# conectar un subwoofer activo



## antonio hernandez (Sep 2, 2009)

hola comunidad, tengo un pequeño problema, necesito conectar un subwoofer activo a un minicomponente estereo, el mini no tiene salida para subwoofer, un colega me sugerio fabricar, un convertidor de alta a baja inpedancia. el detalle es que no me pudo mandar el diagrama de como hacerlo, si alguien tiene algo que me pueda servir se los agradesere.


----------



## Tacatomon (Sep 2, 2009)

Deberías esforzarte un poco mas en buscar por la web que hay mucha información delo que necesitas, además es muy basico. Lo puedes hacer con divisores resistivos, operacionales, reostatos... En fin. Busca.

Suerte y saludos!!!


----------



## Fogonazo (Sep 5, 2009)

Si tu Woofer es "Activo" lo que necesitas es un filtro "pasa bajos"
Mira este post:
https://www.forosdeelectronica.com/f30/probando-filtro-pasa-bajo-activo-23813/


----------



## Juan Jose (Sep 5, 2009)

antonio hernandez dijo:


> hola comunidad, tengo un pequeño problema, necesito conectar un subwoofer activo a un minicomponente estereo, el mini no tiene salida para subwoofer, un colega me sugerio fabricar, un convertidor de alta a baja inpedancia. el detalle es que no me pudo mandar el diagrama de como hacerlo, si alguien tiene algo que me pueda servir se los agradesere.


 
Hola antonio. Cual es el modelo y marca de tu subwofer activo?. Pues si es comercial solo tienes que entrar al conector correspondiente con la salida de altavoces de ti minicomponente y listo. Generalmente los equipos tienen 2 conectores tipo RCA que son para ingresar con audio de baja señal, otro par de conectores (puede ser tipo plug o mediante cables) para ingresar al subwoofer con la salida de parlantes del minicomponente y una regulacion de frecuencia de corte y ganancia o nivel de graves. 

saludos 

Juan Jose


----------



## antonio hernandez (Sep 7, 2009)

hola juan. Mi subwoofer es yamaha, y tiene solamente un conector rca, asi como su control de volumen es todo, lo que tiene este subwoofer es uno de los mas sencillos de yamaha apenas 50w, lo intente conectar directo a los parlantes del mini pero se satura, el volumen se oye mal.


saludos 

antonio


----------



## Juan Jose (Sep 7, 2009)

ok entonces es muy sencillo. Solamente tienes que hacer una pequeña red adaptadora que consta de dos resistencia y un capacitor electrolitico para separar si tiene alguna componente continua. Te paso el diagrama.

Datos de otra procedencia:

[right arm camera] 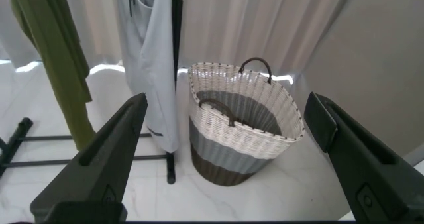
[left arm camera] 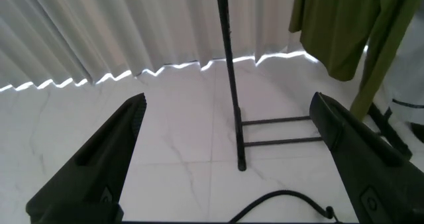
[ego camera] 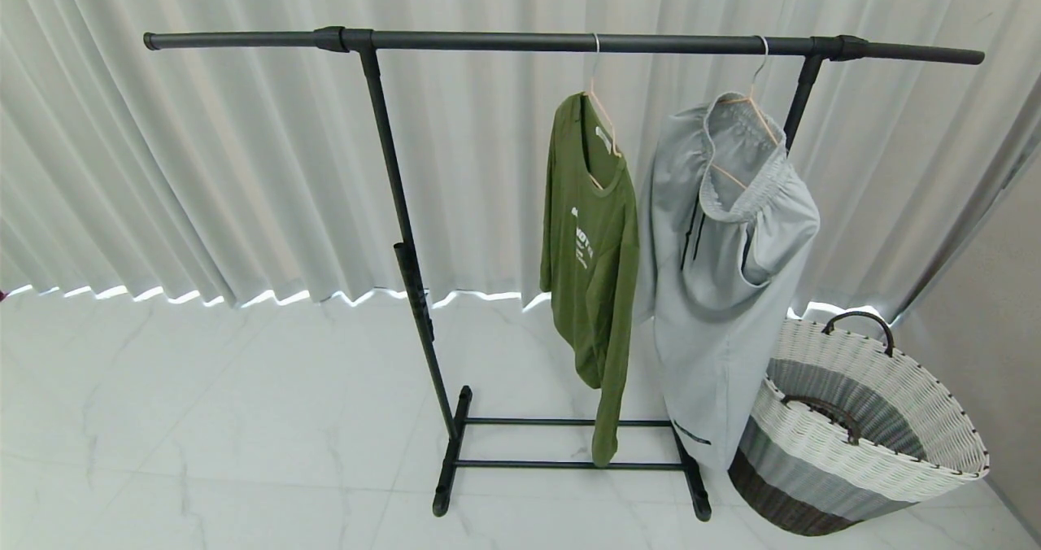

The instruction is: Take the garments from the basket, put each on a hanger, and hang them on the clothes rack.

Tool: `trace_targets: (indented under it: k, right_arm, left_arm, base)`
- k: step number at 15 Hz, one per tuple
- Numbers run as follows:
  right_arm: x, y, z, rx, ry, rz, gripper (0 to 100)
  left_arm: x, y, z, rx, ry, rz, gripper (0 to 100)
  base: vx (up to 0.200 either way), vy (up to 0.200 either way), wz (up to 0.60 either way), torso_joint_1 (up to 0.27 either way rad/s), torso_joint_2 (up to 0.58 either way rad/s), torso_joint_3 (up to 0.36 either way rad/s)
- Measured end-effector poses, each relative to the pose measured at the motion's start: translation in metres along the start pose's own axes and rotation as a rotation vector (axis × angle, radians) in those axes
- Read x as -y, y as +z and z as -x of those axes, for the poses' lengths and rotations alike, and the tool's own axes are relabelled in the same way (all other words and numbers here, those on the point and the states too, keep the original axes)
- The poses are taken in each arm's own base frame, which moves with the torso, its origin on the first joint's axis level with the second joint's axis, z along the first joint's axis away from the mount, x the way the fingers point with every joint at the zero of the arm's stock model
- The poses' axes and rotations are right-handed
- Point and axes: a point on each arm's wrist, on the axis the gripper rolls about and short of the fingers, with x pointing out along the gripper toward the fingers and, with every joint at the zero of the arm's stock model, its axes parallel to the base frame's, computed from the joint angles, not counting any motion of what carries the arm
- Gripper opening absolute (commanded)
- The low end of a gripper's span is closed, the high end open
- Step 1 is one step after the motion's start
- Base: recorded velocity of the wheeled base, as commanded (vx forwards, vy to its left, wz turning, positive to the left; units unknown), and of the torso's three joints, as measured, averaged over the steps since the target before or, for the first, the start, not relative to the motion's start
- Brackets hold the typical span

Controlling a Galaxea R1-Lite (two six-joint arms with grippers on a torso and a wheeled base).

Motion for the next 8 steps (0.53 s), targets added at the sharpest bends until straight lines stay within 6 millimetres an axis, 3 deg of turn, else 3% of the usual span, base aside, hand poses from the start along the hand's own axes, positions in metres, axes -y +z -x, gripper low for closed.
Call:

Pruebalo y me comentas.
saludos y suerte.

juan jose


----------



## antonio hernandez (Sep 14, 2009)

hola , juan te lo agradesco lo voy a fabricar para compararlo con el que me pasaron, este que me pasaron ya lo realise te mando el diagrama para que me des tu opinion. los valores son:

R1,R3 = 1K5
R2 = 330R
R4,R5 = 12K
R6 = 620R
VR1 =20K
VR2 = 100K

C1,C2 = 33MF 100V
C3,C4,C5 =0.1MF 100V


----------



## Juan Jose (Sep 14, 2009)

Hola. El circuito que te pase es una copia del que traen los subwoofer de una marca japonesa y NO tiene ningun efecto de atenuacion en las frecuencias de audio. la salida del circuito debe ir a la entrada del subwoofer activo y luego eeste tratara la señal para tomar solamente las bajas frecuencias.

El circuito que subisto, es una parte un sumador pero ademas un filtro pasa bajos pasivo por lo que es probable que obtengas otro sonido en tu subwoofer ya que haces una doble filtrada de las frecuenicias de audio.

saludos

Juan jose


----------